We have cheapened the idea of war. We have had wars on poverty, wars on drugs, wars on crime, economic warfare, ratings wars, campaign war chests, bride wars, and price wars in the retail sector. The problem, of course, is that none of these “wars” has anything to do with warfare as soldiers know it. Careless of language and anxious to dramatize our lives and careers, we have elevated policy initiatives, commercial spats and social rivalries to the level of humanity’s most complex, decisive and vital endeavor.

One of the many disheartening results of our willful ignorance has been well-intentioned, inane claims to the effect that “war doesn’t change anything” and that “war isn’t the answer,” that we all need to “give peace a chance.” Who among us would not love to live in such a splendid world? Unfortunately, the world in which we do live remains one in which war is the primary means of resolving humanity’s grandest disagreements, as well as supplying the answer to plenty of questions. As for giving peace a chance, the sentiment is nice, but it does not work when your self-appointed enemy wants to kill you. Gandhi’s campaign of non-violence (often quite violent in its reality) only worked because his opponent was willing to play along. Gandhi would not have survived very long in Nazi Germany, Stalin’s Russia, Mao’s (or today’s) China, Pol Pot’s Cambodia, or Saddam Hussein’s Iraq. Effective non-violence is contractual. Where the contract does not exist, Gandhi dies.

Furthermore, our expectations of war’s results have become absurd. Even the best wars do not yield perfect aftermaths. World War II changed the planet for the better, yet left the eastern half of Europe under Stalin’s yoke and opened the door for the Maoist takeover in China. Should we then declare it a failure and not worth fighting? Our Civil War preserved the Union and abolished slavery - ­worthy results, surely. Still, it took over a century for equality of opportunity for minorities to gain a firm footing. Should Lincoln have let the Confederacy go with slavery untouched, rather than choosing to fight? Expecting Iraq, Afghanistan or the conflict of tomorrow to end quickly, cleanly and neatly belongs to the realm of childhood fantasy, not human reality. Even the most successful war yields imperfect results. An insistence on prompt, ideal outcomes as the measure of victory guarantees the perception of defeat.

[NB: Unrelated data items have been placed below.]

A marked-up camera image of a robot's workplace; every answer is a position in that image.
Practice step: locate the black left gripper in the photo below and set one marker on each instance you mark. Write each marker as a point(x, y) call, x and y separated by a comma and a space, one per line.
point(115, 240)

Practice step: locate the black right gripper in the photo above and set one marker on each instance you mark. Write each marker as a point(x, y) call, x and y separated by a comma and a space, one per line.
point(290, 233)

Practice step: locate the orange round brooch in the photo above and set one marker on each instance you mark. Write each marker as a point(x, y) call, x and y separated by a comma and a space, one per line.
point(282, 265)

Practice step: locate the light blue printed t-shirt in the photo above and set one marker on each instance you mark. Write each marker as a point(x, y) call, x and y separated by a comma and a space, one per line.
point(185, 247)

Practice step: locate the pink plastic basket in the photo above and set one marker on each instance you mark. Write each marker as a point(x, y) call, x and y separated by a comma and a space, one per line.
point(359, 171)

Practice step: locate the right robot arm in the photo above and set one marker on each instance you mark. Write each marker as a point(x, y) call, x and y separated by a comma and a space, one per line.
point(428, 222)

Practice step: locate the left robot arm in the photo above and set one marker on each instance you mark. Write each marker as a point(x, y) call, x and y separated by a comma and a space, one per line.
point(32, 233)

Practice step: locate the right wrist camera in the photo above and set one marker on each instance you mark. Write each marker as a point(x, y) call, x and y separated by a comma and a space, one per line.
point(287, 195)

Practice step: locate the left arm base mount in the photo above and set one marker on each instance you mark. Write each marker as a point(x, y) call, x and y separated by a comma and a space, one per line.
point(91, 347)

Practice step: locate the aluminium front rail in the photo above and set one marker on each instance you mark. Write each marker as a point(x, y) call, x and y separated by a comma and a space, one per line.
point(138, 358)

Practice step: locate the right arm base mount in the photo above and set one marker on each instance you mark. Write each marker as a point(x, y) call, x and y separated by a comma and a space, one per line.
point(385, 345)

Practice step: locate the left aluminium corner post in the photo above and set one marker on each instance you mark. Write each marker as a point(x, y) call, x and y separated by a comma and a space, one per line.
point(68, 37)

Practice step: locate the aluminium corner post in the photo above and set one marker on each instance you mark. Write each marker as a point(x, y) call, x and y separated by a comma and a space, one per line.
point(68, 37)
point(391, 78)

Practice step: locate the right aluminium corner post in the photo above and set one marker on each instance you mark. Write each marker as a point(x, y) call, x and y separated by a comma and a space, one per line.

Consider the current bemoaning of a perceived “lack of progress” and
“setbacks” in Afghanistan. A largely pre-medieval, ferociously xenophobic country that never enjoyed good government or a central power able to control all of its territory had become the hostage of a monstrous regime and a haven for terrorists. Today, Afghanistan has an elected government, feeble though it may be; for the first time in the region’s history, some of the local people welcome, and most tolerate, the presence of foreign troops; women are no longer stoned to death in sports stadiums for the edification of the masses; and the most inventive terrorists of our time have been driven into remote compounds and caves. We agonize (at least in the media) over the persistence of the Taliban, unwilling to recognize that the Taliban or a similar organization will always find a constituency in remote tribal valleys
and among fanatics. If we set ourselves the goal of wiping out the Taliban, we will fail. Given a realistic mission of thrusting the Islamists to the extreme margins of society over decades, however, we can effect meaningful change (much as the Ku Klux Klan, whose following once numbered in the millions across our nation, has been reduced to a tiny club of grumps). Even now, we have already won in terms of the crucial question: Is Afghanistan a better place today for most Afghans, for the world and for us than it was on September 10, 2001? Why must we talk ourselves into defeat?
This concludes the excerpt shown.